◆ ABOUT THIS EXERCISE
Please restate each entry below, word for word.

Extracted data entries
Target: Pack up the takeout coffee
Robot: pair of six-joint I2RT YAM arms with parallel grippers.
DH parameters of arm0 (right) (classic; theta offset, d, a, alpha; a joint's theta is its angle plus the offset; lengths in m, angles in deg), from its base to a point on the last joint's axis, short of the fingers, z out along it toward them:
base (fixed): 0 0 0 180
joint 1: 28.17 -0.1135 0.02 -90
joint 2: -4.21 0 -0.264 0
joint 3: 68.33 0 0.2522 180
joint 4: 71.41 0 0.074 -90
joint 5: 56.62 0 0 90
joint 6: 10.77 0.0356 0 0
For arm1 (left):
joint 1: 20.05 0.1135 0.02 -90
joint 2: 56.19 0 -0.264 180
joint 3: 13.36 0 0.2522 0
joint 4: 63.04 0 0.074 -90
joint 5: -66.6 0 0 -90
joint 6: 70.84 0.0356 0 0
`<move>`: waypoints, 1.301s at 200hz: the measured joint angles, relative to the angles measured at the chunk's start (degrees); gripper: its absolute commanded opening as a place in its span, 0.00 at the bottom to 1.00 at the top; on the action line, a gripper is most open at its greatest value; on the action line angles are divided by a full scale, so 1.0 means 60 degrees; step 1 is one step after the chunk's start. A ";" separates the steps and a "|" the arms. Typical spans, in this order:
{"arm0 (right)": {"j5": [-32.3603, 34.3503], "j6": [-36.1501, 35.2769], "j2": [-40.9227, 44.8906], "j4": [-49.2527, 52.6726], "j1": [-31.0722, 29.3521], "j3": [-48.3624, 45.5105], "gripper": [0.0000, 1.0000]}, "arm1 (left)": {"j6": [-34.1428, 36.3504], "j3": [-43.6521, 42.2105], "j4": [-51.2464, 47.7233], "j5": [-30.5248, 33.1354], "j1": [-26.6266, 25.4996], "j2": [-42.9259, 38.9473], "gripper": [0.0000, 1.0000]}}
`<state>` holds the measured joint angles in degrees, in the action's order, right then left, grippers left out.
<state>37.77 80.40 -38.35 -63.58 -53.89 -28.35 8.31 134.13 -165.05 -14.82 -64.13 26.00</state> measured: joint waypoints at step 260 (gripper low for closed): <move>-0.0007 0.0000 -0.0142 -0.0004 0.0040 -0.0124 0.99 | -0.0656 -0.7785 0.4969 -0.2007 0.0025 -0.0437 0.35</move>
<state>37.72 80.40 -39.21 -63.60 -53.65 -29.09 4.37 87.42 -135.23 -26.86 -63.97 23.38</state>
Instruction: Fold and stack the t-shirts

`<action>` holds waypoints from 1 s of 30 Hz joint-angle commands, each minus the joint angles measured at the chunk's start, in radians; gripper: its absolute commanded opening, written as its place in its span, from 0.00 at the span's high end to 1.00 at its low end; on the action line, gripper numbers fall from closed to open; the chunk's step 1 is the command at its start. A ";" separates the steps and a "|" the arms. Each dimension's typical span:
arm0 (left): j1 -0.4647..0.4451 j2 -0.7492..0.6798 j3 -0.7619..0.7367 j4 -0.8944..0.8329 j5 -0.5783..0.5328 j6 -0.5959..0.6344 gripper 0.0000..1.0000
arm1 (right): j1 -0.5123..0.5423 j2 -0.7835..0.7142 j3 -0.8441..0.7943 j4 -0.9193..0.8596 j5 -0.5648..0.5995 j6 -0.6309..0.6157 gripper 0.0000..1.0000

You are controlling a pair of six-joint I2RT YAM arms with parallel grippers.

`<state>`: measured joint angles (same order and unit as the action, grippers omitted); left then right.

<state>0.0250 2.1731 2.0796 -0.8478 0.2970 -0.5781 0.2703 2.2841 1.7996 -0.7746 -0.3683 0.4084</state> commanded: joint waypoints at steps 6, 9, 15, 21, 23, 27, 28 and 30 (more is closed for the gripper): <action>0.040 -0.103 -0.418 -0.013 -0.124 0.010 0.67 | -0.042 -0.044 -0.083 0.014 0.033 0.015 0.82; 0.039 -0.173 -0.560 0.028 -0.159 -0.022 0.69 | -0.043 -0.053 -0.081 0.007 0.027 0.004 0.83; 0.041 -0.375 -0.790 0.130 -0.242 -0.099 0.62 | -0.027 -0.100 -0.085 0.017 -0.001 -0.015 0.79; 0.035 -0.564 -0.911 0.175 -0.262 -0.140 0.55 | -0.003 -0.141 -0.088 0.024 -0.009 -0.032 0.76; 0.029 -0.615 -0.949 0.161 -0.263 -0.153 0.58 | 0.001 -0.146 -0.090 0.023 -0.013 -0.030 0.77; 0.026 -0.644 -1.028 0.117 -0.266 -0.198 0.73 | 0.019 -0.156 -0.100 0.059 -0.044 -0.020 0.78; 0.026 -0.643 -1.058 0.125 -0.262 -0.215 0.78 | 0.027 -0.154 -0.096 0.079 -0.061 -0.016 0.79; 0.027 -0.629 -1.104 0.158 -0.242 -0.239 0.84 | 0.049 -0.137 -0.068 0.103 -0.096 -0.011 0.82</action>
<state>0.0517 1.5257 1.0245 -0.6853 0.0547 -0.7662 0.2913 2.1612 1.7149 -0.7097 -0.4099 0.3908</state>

◆ ANSWER SECTION
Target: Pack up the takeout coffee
Robot: pair of six-joint I2RT YAM arms with parallel grippers.
DH parameters of arm0 (right) (classic; theta offset, d, a, alpha; a joint's theta is its angle plus the offset; lengths in m, angles in deg), from its base to a point on the last joint's axis, short of the fingers, z out along it toward them:
base (fixed): 0 0 0 180
joint 1: 28.17 -0.1135 0.02 -90
joint 2: -4.21 0 -0.264 0
joint 3: 68.33 0 0.2522 180
joint 4: 71.41 0 0.074 -90
joint 5: 56.62 0 0 90
joint 6: 10.77 0.0356 0 0
For arm1 (left):
joint 1: 20.05 0.1135 0.02 -90
joint 2: 56.19 0 -0.264 180
joint 3: 13.36 0 0.2522 0
joint 4: 63.04 0 0.074 -90
joint 5: -66.6 0 0 -90
joint 6: 70.84 0.0356 0 0
`<move>`: waypoints, 1.301s at 200hz: the measured joint angles, relative to the angles measured at the chunk's start (degrees); gripper: its absolute commanded opening as a place in its span, 0.00 at the bottom to 1.00 at the top; on the action line, a gripper is most open at its greatest value; on the action line angles are divided by a full scale, so 1.0 means 60 degrees; step 1 is one step after the chunk's start. A ";" separates the steps and a "|" the arms. Typical spans, in this order:
{"arm0 (right)": {"j5": [-32.3603, 34.3503], "j6": [-36.1501, 35.2769], "j2": [-40.9227, 44.8906], "j4": [-49.2527, 52.6726], "j1": [-31.0722, 29.3521], "j3": [-48.3624, 45.5105], "gripper": [0.0000, 1.0000]}, "arm1 (left)": {"j6": [-34.1428, 36.3504], "j3": [-43.6521, 42.2105], "j4": [-51.2464, 47.7233], "j5": [-30.5248, 33.1354], "j1": [-26.6266, 25.4996], "j2": [-42.9259, 38.9473], "gripper": [0.0000, 1.0000]}}
`<state>` holds the measured joint angles in degrees, in the action's order, right then left, grippers left out.
<state>37.77 80.40 -38.35 -63.58 -53.89 -28.35 8.31 134.13 -165.05 -14.82 -64.13 26.00</state> measured: joint waypoints at step 260 (gripper low for closed): <move>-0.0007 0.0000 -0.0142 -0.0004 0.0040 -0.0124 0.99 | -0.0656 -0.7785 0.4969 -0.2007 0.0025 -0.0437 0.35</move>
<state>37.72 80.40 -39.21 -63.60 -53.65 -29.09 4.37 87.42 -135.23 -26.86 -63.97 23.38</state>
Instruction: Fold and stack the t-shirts

`<action>` holds waypoints from 1 s of 30 Hz joint-angle commands, each minus the joint angles measured at the chunk's start, in radians; gripper: its absolute commanded opening, written as its place in its span, from 0.00 at the span's high end to 1.00 at its low end; on the action line, gripper numbers fall from closed to open; the chunk's step 1 is the command at its start. A ";" separates the steps and a "|" the arms. Each dimension's typical span:
arm0 (left): j1 -0.4647..0.4451 j2 -0.7492..0.6798 j3 -0.7619..0.7367 j4 -0.8944..0.8329 j5 -0.5783..0.5328 j6 -0.5959..0.6344 gripper 0.0000..1.0000
arm1 (right): j1 -0.5123..0.5423 j2 -0.7835..0.7142 j3 -0.8441..0.7943 j4 -0.9193..0.8596 j5 -0.5648..0.5995 j6 -0.6309..0.6157 gripper 0.0000..1.0000

You are controlling a pair of six-joint I2RT YAM arms with parallel grippers.

`<state>`: measured joint angles (same order and unit as the action, grippers omitted); left then right.

<state>0.0250 2.1731 2.0796 -0.8478 0.2970 -0.5781 0.2703 2.2841 1.7996 -0.7746 -0.3683 0.4084</state> commanded: joint waypoints at steps 6, 9, 15, 21, 23, 27, 28 and 30 (more is closed for the gripper): <action>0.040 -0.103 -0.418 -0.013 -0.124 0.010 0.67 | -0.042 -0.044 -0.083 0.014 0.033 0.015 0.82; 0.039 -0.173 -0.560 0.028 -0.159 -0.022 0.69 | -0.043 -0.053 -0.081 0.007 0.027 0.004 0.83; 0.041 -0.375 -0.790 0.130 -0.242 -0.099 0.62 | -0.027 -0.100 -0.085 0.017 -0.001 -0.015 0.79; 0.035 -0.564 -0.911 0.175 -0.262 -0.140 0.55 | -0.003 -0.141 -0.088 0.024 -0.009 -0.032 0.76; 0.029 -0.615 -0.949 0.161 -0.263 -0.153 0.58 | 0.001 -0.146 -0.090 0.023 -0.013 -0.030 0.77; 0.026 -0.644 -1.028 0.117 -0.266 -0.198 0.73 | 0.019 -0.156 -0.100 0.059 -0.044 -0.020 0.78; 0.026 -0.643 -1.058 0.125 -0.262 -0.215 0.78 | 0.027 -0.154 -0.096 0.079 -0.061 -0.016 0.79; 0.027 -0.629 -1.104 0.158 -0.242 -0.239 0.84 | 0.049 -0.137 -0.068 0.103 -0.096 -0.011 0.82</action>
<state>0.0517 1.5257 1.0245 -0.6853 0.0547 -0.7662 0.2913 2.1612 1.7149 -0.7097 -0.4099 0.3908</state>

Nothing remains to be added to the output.